Kelly

Personal information
- Full name: Kelly Cristina Pereira da Silva
- Date of birth: 15 May 1985 (age 41)
- Place of birth: São Gonçalo, Rio de Janeiro, Brazil
- Height: 1.64 m (5 ft 5 in)
- Position: Forward

Team information
- Current team: Fluminense
- Number: 8

Senior career*
- Years: Team / Apps / (Gls)
- 1997–2001: Vasco da Gama
- 2003–2014: CEPE-Caxias
- 2016: Flamengo / 0 / (0)
- 2017: America-RJ
- 2019–: Fluminense

International career^{‡}
- 2003–2004: Brazil

= Kelly (footballer, born 1985) =

Brazilian footballer

Kelly Cristina Pereira da Silva (born 15 May 1985), commonly known as Kelly, is a Brazilian women's international footballer who plays as a forward.
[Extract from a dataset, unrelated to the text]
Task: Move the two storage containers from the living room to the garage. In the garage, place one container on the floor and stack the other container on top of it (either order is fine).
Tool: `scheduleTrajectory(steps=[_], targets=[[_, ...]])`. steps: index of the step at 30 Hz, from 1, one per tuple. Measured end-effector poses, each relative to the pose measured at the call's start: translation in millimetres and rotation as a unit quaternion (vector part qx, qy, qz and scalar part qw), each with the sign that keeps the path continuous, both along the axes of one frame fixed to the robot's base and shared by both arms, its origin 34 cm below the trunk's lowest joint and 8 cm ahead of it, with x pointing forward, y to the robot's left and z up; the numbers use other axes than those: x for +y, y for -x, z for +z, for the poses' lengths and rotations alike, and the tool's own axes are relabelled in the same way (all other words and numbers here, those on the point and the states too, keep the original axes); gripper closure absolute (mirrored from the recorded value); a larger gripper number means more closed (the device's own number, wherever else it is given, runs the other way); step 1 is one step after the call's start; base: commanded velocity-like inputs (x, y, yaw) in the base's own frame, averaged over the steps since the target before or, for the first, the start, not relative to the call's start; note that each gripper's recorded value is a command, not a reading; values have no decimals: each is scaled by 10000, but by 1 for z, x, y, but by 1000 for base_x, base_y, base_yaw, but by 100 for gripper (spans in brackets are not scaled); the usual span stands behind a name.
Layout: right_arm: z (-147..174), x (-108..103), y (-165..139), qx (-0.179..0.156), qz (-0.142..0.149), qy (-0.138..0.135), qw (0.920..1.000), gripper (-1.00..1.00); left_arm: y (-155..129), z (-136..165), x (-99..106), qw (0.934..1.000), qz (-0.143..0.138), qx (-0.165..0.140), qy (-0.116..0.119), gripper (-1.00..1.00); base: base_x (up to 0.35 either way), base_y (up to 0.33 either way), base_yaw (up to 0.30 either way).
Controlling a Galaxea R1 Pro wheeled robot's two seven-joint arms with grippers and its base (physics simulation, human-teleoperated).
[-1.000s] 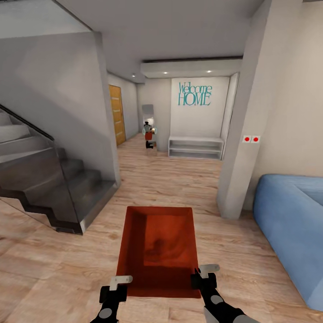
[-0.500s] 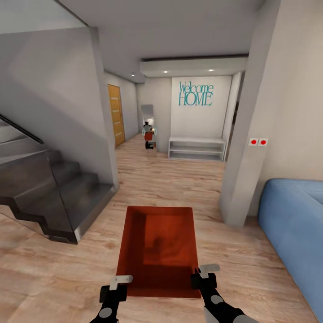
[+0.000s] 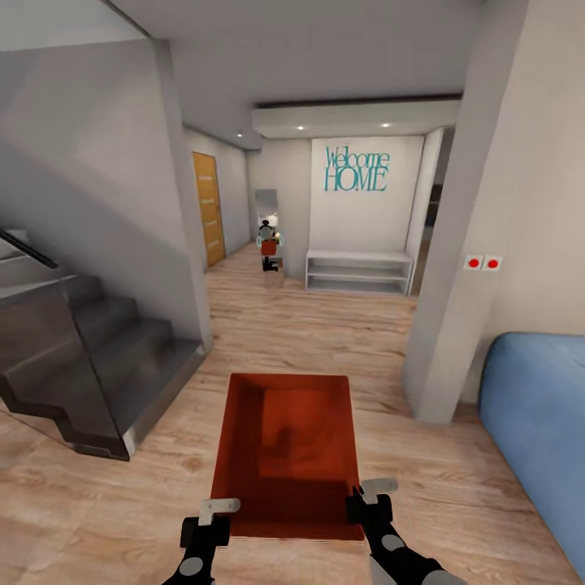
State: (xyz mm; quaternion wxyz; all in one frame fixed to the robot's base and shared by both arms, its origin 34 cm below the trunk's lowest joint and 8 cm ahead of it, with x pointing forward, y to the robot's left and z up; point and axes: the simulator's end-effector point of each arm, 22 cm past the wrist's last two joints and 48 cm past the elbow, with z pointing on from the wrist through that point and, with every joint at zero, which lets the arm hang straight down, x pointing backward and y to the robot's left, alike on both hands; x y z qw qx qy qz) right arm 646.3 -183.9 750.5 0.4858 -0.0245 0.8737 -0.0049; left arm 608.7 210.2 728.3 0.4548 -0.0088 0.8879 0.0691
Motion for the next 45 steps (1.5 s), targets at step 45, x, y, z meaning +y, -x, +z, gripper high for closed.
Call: scheduleTrajectory(steps=[45], targets=[[0,0,0,1,-2,-1,10000,100,0,0,0,10000,-2,0,-3,100,322,0,0]])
She was a member of the Brazil women's national football team. She was part of the team at the 2003 FIFA Women's World Cup.

==Club career==
Kelly played for CR Vasco da Gama, but was left without a club when they folded in 2001. She trained on her own for a period before joining Petrobras in mid-2003.

==International career==
===Youth===
Kelly played for Brazil women's national under-20 football team at the 2002 and 2004 editions of the FIFA U-20 Women's World Cup.

===Senior===
At the 2004 Athens Olympics, Kelly was part of Brazil's silver medal-winning squad. She appeared briefly as a substitute for Rosana in the 2–0 Group G defeat by the United States, but had to be substituted herself 12 minutes later after breaking her collarbone.